Additional funding and the wider response
Separately, the global vaccine alliance Gavi has pledged up to $50m to support the outbreak response. Up to $40m of that sum is earmarked to accelerate vaccine access, enabling manufacturers to commit to high‑capacity production even while development outcomes remain uncertain. A further $10m is dedicated to outbreak response needs and to protecting routine immunisation services in affected areas. Gavi currently funds the global Ebola vaccine stockpile, which contains Ervebo – a vaccine licensed only for the Zaire ebolavirus species, not for Bundibugyo. Any decision to deploy Ervebo against BDBV would require further assessment and WHO guidance.
The Pandemic Fund has announced up to $220.6m in grants to address critical response gaps, including the reprogramming of existing resources and expedited financing for affected and at‑risk countries. The Gates Foundation has committed an initial $15m in emergency funding, distributed among the Africa CDC ($5m for regional coordination, rapid deployment and cross‑border surveillance), WHO AFRO ($5m for frontline operational support) and WHO Headquarters ($5m for rapid procurement of diagnostics and surge logistics).
WHO recommendations on treatments and vaccine use
The WHO last week recommended prioritising several experimental drugs for evaluation in clinical trials. Because there are no approved therapies for Bundibugyo virus disease, the organisation has identified monoclonal antibodies – MBP134 from Mapp Biopharmaceutical and Maftivimab from Regeneron – as priority candidates. Regeneron has stated that a supply of Maftivimab is already on the ground in the DRC. The antiviral remdesivir, from Gilead Sciences, which was approved in 2020 for Covid‑19, has also been prioritised. The WHO is additionally recommending the evaluation of a combination therapy using a monoclonal antibody together with remdesivir. For post‑exposure prophylaxis, Gilead’s experimental oral antiviral obeldesivir has been flagged as a priority, though its utility depends on effective contact tracing, which remains operationally challenging in the insecure provinces where transmission is concentrated.

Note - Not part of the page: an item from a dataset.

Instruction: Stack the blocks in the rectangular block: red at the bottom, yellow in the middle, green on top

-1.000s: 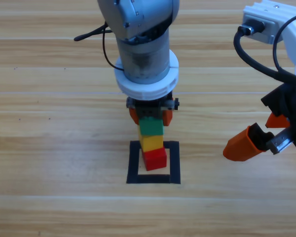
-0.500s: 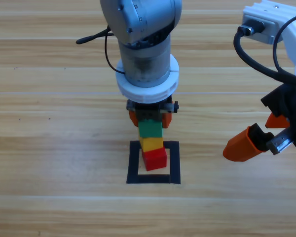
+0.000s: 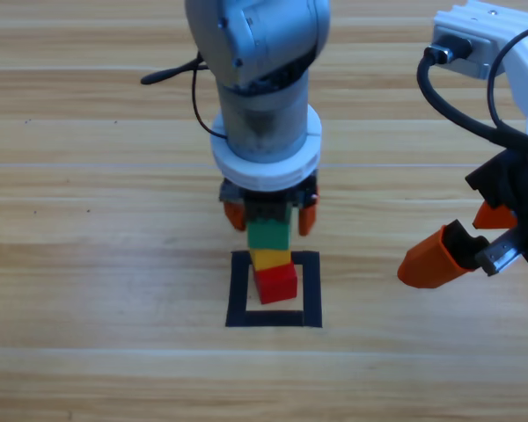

On the vaccine front, the WHO has advised that Merck’s Ervebo – the only licensed Ebola vaccine – should not be deployed outside carefully designed research settings for the Bundibugyo strain, as evidence of its cross‑protective efficacy against this species is limited and inconclusive. The Bundibugyo virus, first identified in Uganda in 2007, has historically produced lower case fatality rates (roughly 25‑50%) than other Ebola strains, but severe disease and death remain significant risks. The development of vaccines and therapeutics for less common Ebola strains such as BDBV has been hampered by a historical lack of commercial interest, a dynamic also observed in the context of hantavirus research. The WHO’s recommendation that all candidate treatments and vaccines be tested exclusively within clinical trials is designed to generate robust data on their safety and efficacy, even as response efforts continue to be complicated by insecurity, difficulties in contact tracing and inadequate healthcare infrastructure across Ituri, North Kivu and South Kivu.